Segment Open

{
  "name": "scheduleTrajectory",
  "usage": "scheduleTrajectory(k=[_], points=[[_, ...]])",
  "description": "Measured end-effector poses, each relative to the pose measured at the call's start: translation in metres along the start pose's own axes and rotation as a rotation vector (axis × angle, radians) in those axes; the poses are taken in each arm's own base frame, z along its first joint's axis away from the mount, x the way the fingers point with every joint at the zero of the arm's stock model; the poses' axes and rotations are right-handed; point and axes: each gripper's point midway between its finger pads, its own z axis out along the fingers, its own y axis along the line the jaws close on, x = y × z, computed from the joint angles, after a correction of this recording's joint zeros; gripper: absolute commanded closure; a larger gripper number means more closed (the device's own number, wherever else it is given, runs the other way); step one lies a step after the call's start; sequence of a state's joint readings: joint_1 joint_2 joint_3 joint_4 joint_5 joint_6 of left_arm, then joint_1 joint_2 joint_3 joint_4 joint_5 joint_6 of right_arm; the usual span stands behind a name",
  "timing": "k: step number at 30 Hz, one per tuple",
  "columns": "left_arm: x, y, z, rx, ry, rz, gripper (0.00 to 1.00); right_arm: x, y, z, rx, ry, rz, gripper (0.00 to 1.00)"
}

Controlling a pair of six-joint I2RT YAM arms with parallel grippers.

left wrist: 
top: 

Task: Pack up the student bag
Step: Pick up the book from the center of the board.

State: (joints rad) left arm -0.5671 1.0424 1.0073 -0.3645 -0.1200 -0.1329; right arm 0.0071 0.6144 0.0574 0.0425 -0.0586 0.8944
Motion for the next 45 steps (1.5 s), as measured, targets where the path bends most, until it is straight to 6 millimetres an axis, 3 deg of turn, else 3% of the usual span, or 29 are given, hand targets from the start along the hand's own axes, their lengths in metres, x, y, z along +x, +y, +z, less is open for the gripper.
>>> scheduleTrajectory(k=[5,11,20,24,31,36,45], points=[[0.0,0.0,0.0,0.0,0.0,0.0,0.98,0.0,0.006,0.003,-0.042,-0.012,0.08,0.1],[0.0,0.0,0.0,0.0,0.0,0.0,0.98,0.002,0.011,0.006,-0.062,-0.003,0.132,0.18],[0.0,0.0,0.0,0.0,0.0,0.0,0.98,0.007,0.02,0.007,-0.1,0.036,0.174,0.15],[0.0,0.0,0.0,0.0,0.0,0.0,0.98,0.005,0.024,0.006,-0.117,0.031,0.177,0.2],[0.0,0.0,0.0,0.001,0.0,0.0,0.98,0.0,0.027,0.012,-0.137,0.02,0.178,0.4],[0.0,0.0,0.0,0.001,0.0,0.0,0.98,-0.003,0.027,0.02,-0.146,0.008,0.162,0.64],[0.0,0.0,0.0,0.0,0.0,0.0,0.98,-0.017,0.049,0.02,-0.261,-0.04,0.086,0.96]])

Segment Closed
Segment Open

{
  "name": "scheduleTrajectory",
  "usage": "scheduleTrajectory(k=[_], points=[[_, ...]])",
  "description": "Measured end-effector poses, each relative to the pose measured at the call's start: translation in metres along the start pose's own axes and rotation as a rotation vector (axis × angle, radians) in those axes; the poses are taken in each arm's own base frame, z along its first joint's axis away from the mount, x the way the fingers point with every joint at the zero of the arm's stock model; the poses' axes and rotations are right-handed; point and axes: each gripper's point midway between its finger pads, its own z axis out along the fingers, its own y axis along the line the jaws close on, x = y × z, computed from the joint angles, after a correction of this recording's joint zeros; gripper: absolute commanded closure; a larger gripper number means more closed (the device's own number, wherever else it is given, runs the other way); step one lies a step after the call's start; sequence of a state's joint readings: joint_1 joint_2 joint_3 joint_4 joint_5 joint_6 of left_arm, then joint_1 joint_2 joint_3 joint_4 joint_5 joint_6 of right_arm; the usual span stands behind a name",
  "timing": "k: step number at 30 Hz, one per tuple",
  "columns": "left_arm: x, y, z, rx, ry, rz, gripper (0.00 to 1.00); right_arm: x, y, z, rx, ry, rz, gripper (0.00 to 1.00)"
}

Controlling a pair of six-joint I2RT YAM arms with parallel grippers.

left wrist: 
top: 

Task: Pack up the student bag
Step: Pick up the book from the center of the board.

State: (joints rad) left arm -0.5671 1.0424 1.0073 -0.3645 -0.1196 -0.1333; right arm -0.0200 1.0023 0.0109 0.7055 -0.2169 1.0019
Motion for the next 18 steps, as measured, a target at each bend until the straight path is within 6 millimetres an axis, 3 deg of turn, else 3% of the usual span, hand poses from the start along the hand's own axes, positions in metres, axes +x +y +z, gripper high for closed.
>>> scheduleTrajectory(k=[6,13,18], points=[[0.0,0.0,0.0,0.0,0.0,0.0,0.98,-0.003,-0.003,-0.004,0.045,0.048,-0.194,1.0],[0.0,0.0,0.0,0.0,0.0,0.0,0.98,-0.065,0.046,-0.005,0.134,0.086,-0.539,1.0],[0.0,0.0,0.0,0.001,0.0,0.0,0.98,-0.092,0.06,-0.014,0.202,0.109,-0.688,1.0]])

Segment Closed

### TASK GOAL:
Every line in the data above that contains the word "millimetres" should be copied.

### TASK ANSWER:
Motion for the next 45 steps (1.5 s), as measured, targets where the path bends most, until it is straight to 6 millimetres an axis, 3 deg of turn, else 3% of the usual span, or 29 are given, hand targets from the start along the hand's own axes, their lengths in metres, x, y, z along +x, +y, +z, less is open for the gripper.
Motion for the next 18 steps, as measured, a target at each bend until the straight path is within 6 millimetres an axis, 3 deg of turn, else 3% of the usual span, hand poses from the start along the hand's own axes, positions in metres, axes +x +y +z, gripper high for closed.

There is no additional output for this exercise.